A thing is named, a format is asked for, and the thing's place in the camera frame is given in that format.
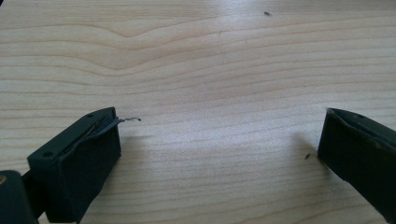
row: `light wood surface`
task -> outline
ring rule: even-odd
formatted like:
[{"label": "light wood surface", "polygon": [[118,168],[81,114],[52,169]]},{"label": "light wood surface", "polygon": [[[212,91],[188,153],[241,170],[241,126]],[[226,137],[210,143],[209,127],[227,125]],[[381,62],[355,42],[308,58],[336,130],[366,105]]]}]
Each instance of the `light wood surface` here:
[{"label": "light wood surface", "polygon": [[6,0],[0,170],[115,106],[82,223],[385,223],[316,150],[326,107],[396,129],[395,62],[394,0]]}]

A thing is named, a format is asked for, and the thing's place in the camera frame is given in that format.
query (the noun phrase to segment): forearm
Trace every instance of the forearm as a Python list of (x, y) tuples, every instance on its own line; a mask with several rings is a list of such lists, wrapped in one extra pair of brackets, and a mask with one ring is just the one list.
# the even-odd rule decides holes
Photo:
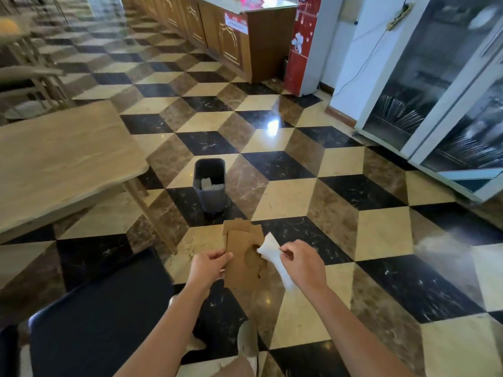
[(305, 292), (352, 377), (413, 377), (330, 288)]
[(174, 377), (204, 299), (198, 289), (185, 286), (114, 377)]

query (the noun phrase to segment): person's left hand
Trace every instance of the person's left hand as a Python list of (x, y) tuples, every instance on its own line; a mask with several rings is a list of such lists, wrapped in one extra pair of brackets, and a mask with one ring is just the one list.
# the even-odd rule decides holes
[(223, 278), (223, 268), (233, 257), (234, 254), (225, 253), (223, 249), (197, 254), (192, 259), (189, 279), (185, 286), (198, 290), (207, 298), (211, 285)]

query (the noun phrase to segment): wooden counter
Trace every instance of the wooden counter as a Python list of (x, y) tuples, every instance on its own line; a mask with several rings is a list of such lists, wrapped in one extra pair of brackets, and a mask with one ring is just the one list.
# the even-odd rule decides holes
[[(123, 0), (123, 3), (143, 9), (251, 83), (280, 75), (290, 49), (297, 10), (296, 4), (285, 0)], [(239, 20), (239, 24), (234, 24), (232, 18)]]

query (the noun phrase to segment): printed sign
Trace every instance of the printed sign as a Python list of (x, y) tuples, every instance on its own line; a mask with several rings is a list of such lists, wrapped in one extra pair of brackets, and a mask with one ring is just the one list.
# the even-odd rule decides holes
[(225, 12), (225, 24), (234, 30), (240, 31), (241, 33), (248, 34), (248, 22), (246, 17)]

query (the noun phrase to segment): brown cardboard
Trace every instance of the brown cardboard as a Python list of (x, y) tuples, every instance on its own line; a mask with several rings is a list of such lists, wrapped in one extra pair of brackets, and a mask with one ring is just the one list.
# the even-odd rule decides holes
[(267, 283), (267, 261), (256, 249), (264, 243), (261, 225), (249, 220), (223, 222), (225, 251), (234, 258), (225, 267), (224, 286), (230, 289), (259, 290)]

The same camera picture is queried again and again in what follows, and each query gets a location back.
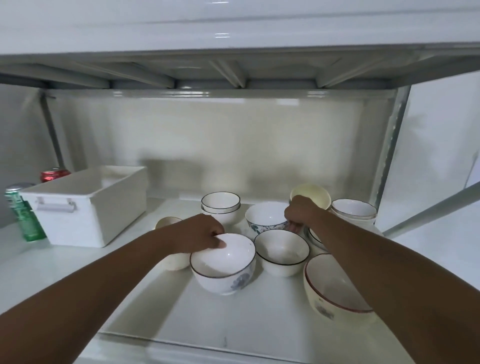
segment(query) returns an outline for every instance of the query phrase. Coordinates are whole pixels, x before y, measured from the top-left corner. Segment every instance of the hand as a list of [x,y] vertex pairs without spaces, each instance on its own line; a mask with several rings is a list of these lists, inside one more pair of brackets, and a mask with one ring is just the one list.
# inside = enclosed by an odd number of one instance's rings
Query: hand
[[215,218],[199,214],[152,230],[148,234],[152,239],[167,242],[171,254],[176,254],[195,253],[207,248],[223,248],[225,243],[215,236],[224,232],[222,224]]
[[318,213],[320,208],[308,197],[293,196],[290,205],[285,209],[285,218],[289,221],[288,229],[300,232],[303,225],[308,225],[310,219]]

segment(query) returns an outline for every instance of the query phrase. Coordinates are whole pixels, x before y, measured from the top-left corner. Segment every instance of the red can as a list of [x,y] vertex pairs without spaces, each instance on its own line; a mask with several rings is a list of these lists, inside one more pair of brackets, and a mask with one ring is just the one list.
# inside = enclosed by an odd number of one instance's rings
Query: red can
[[57,178],[68,176],[69,174],[71,173],[67,170],[62,170],[59,167],[54,167],[50,170],[43,171],[40,174],[40,181],[42,183],[53,181],[53,180],[56,180]]

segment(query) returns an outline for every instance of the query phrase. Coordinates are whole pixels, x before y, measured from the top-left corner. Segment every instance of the green can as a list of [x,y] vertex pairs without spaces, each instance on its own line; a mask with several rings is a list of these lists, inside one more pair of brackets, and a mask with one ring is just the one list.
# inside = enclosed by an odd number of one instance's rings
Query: green can
[[17,217],[20,230],[27,242],[34,242],[47,237],[29,203],[24,201],[19,193],[22,189],[32,186],[35,186],[35,183],[20,182],[8,186],[5,190],[5,197]]

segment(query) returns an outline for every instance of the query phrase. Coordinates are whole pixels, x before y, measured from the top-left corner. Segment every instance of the cream bowl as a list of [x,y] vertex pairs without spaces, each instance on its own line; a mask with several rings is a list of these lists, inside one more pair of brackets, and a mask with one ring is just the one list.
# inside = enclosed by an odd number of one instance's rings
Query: cream bowl
[[214,214],[225,214],[240,207],[240,196],[233,192],[212,192],[202,197],[202,209]]
[[341,198],[332,202],[332,210],[341,217],[354,220],[368,220],[375,222],[377,209],[372,205],[349,198]]
[[205,249],[190,256],[198,283],[207,291],[227,295],[245,287],[255,271],[255,245],[239,234],[221,234],[225,248]]
[[290,192],[290,201],[298,194],[310,198],[318,207],[324,210],[327,210],[332,203],[332,198],[328,191],[316,184],[304,183],[298,185]]
[[249,207],[245,219],[248,226],[257,234],[267,230],[285,229],[288,225],[285,218],[287,207],[288,204],[285,202],[261,202]]
[[315,248],[317,248],[316,249],[317,254],[328,252],[327,248],[325,248],[325,245],[322,244],[317,234],[315,234],[315,232],[312,229],[306,228],[305,235],[307,235],[307,239],[312,243],[312,245],[315,246]]
[[303,268],[310,246],[300,236],[287,230],[267,230],[253,241],[262,267],[278,277],[290,277]]
[[241,220],[240,216],[240,205],[238,205],[237,209],[231,212],[214,214],[212,212],[205,211],[202,206],[202,213],[205,215],[210,215],[215,218],[220,224],[222,225],[232,225]]
[[305,265],[303,285],[310,306],[325,321],[351,328],[367,326],[376,318],[331,254],[317,255]]
[[[164,226],[175,224],[181,221],[180,218],[175,218],[173,216],[168,216],[166,218],[160,219],[156,225],[155,229],[160,229]],[[189,253],[177,253],[171,254],[163,258],[160,263],[158,263],[165,270],[180,270],[188,267],[190,265],[190,254]]]

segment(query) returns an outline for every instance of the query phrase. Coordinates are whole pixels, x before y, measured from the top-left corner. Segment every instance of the white storage box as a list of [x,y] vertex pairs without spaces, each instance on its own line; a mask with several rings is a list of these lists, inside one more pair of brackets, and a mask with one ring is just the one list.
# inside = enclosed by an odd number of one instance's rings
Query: white storage box
[[146,210],[145,167],[99,166],[21,191],[52,244],[101,248]]

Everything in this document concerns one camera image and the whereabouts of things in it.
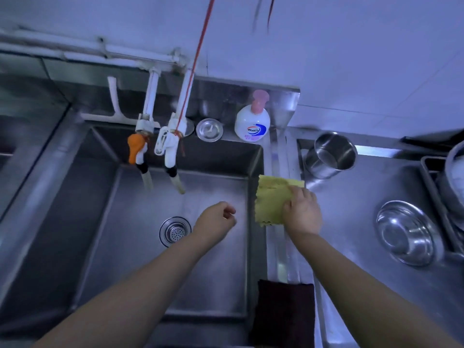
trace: dark cloth
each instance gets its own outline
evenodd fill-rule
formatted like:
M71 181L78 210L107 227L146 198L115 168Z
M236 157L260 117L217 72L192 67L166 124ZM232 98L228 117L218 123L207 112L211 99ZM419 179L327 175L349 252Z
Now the dark cloth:
M260 280L258 289L251 344L314 348L314 285Z

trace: metal tray
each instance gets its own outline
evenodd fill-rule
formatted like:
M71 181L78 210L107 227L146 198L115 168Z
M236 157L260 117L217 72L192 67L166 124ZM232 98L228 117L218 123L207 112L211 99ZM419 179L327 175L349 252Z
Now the metal tray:
M464 257L464 233L450 220L449 212L444 206L435 184L436 178L444 170L445 157L424 156L420 160L420 173L424 179L427 190L432 197L433 204L440 216L442 225L448 236L452 250Z

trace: metal drain cover
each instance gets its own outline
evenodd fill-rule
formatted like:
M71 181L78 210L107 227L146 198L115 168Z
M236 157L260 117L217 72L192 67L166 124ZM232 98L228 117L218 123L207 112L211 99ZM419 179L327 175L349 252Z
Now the metal drain cover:
M183 217L171 217L163 222L159 229L159 239L164 246L174 244L192 232L189 222Z

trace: bottle label
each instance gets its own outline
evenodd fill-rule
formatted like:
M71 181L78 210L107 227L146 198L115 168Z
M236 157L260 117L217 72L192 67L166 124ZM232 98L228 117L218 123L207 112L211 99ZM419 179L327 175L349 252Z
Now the bottle label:
M249 141L256 141L262 138L263 135L266 134L266 127L262 124L255 124L250 126L246 129L247 134L245 135L245 139Z

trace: person's right arm
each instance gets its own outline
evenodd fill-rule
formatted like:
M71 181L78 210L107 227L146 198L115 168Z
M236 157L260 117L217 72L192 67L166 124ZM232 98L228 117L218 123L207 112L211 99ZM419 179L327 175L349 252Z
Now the person's right arm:
M322 216L315 194L305 188L291 189L294 197L283 207L285 229L361 348L462 348L416 305L320 237Z

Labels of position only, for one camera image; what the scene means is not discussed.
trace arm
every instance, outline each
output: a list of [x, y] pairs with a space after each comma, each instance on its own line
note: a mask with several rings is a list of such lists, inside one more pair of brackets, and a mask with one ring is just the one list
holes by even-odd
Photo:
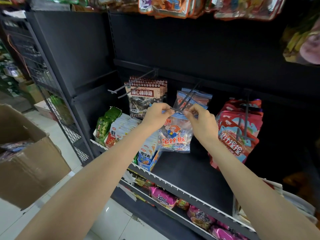
[[[197, 112], [195, 119], [190, 112]], [[266, 239], [320, 239], [320, 231], [305, 216], [242, 164], [219, 141], [214, 115], [193, 105], [185, 115], [193, 133], [218, 164], [258, 236]]]
[[143, 122], [72, 177], [16, 239], [84, 239], [128, 165], [174, 111], [165, 103], [148, 108]]

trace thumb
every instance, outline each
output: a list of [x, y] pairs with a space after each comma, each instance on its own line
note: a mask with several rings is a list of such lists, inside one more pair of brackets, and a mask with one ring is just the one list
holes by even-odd
[[193, 125], [196, 122], [195, 117], [193, 116], [192, 113], [190, 113], [189, 111], [183, 111], [183, 114], [188, 118], [188, 120], [190, 120], [191, 124]]
[[166, 119], [169, 118], [171, 115], [174, 114], [174, 110], [173, 109], [168, 109], [166, 112], [164, 112], [162, 114], [163, 117], [165, 117]]

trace person's left hand
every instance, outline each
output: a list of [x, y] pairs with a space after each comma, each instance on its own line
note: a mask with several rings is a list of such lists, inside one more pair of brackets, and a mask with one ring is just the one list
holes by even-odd
[[145, 126], [150, 134], [160, 129], [166, 122], [166, 119], [174, 114], [174, 110], [166, 103], [153, 103], [151, 107], [146, 110], [146, 115], [142, 120], [141, 125]]

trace wire mesh rack
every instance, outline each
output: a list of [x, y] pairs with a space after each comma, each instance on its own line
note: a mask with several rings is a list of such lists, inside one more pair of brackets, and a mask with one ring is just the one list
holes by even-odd
[[9, 44], [21, 57], [33, 82], [52, 94], [49, 98], [46, 98], [41, 89], [39, 89], [79, 160], [85, 165], [90, 153], [80, 136], [66, 101], [63, 100], [59, 85], [50, 74], [47, 64], [37, 48], [26, 21], [4, 16], [1, 16], [0, 19]]

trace cartoon character with orange hair
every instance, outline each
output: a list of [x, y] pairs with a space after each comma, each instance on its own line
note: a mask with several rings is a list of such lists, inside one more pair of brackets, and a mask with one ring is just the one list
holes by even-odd
[[175, 138], [179, 130], [181, 130], [181, 128], [178, 125], [170, 125], [169, 129], [167, 130], [168, 137]]

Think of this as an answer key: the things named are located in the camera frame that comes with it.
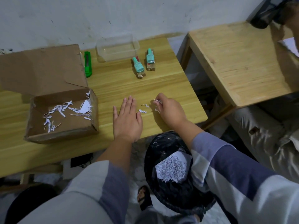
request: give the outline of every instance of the black object
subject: black object
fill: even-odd
[[[149,191],[149,189],[148,189],[148,187],[147,187],[146,185],[144,185],[144,186],[142,186],[142,187],[140,187],[140,188],[138,189],[138,194],[139,194],[140,190],[142,190],[142,189],[145,190],[145,192],[144,192],[144,197],[140,198],[140,199],[138,200],[138,203],[140,203],[142,200],[144,200],[144,201],[140,204],[140,209],[141,209],[141,211],[144,211],[147,207],[152,206],[152,199],[151,199],[151,197],[150,197],[150,191]]]
[[[82,168],[86,167],[86,163],[90,162],[93,159],[93,153],[89,153],[83,156],[78,156],[71,158],[71,168],[82,165]]]
[[[145,178],[157,199],[169,209],[183,214],[200,217],[215,203],[211,192],[203,193],[192,184],[191,166],[187,179],[182,183],[163,182],[157,178],[155,165],[166,159],[177,150],[191,155],[186,144],[176,132],[157,135],[149,145],[144,159]]]
[[[252,13],[254,17],[250,20],[252,26],[265,29],[273,20],[279,24],[280,12],[286,3],[293,0],[264,0]]]
[[[5,224],[18,223],[34,209],[57,195],[54,187],[50,184],[39,184],[25,189],[10,205]]]

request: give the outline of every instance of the left hand
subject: left hand
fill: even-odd
[[[142,133],[143,122],[141,113],[136,113],[136,100],[129,96],[124,98],[119,114],[113,106],[113,135],[114,139],[123,137],[131,143],[137,141]]]

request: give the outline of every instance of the green box cutter
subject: green box cutter
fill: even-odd
[[[90,52],[86,51],[84,52],[84,59],[85,59],[85,75],[86,78],[90,77],[92,75],[92,60],[91,60],[91,55]]]

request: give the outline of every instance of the cardboard box
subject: cardboard box
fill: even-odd
[[[79,46],[77,44],[26,50],[0,56],[0,83],[4,90],[32,95],[24,139],[45,144],[98,133],[98,101],[88,88]],[[44,130],[44,114],[56,105],[72,101],[79,108],[90,91],[91,120],[72,116],[65,118],[55,111],[51,121],[59,125],[55,131]]]

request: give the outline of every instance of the striped sleeve
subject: striped sleeve
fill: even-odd
[[[299,184],[202,132],[192,142],[192,177],[210,190],[231,223],[297,223]]]
[[[123,224],[128,204],[125,173],[109,161],[100,161],[85,168],[59,196],[19,223]]]

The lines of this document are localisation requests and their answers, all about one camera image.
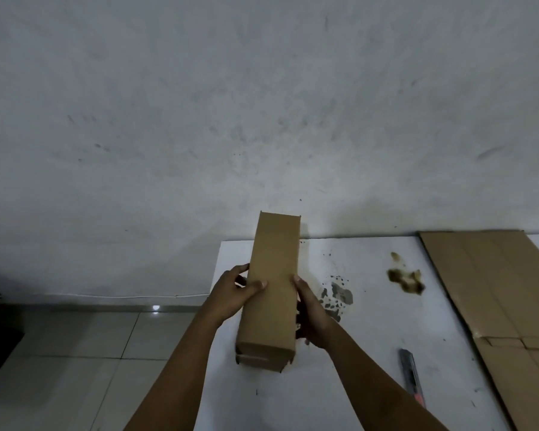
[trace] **person's right hand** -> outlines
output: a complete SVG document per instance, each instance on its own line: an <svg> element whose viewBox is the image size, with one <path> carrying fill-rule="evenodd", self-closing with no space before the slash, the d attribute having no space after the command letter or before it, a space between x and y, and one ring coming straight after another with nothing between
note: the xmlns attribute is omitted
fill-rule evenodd
<svg viewBox="0 0 539 431"><path fill-rule="evenodd" d="M296 331L295 338L306 338L315 346L327 350L331 330L337 322L325 312L308 284L299 275L295 274L292 281L301 299L298 303L298 322L301 327Z"/></svg>

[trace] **gray wall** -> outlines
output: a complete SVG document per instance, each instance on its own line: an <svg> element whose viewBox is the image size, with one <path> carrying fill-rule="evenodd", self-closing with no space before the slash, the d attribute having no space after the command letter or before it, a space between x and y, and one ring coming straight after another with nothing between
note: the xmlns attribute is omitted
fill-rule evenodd
<svg viewBox="0 0 539 431"><path fill-rule="evenodd" d="M207 291L259 210L539 230L539 0L0 0L3 291Z"/></svg>

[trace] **folded cardboard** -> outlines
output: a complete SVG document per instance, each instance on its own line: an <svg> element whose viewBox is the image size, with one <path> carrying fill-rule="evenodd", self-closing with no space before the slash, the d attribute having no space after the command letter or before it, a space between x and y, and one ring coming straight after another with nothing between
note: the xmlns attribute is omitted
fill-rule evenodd
<svg viewBox="0 0 539 431"><path fill-rule="evenodd" d="M300 224L300 216L260 213L248 282L266 280L268 287L242 310L237 363L280 372L294 359L297 292L291 277L298 270Z"/></svg>
<svg viewBox="0 0 539 431"><path fill-rule="evenodd" d="M518 431L539 431L539 249L522 231L420 233Z"/></svg>

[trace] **white table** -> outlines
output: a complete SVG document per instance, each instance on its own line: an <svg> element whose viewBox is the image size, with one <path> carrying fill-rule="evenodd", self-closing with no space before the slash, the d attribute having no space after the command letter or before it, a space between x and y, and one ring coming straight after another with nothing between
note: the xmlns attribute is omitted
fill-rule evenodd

- ABOUT THIS TASK -
Locate the lines above that hold the word "counter". Show every one of them.

- TASK RESULT -
query (the noun phrase to segment): wooden counter
Trace every instance of the wooden counter as a Python list of (x, y) tuples, every instance on its own line; a mask with several rings is a list of such lists, wrapped in one extra pair of brackets, and a mask with one ring is just the one list.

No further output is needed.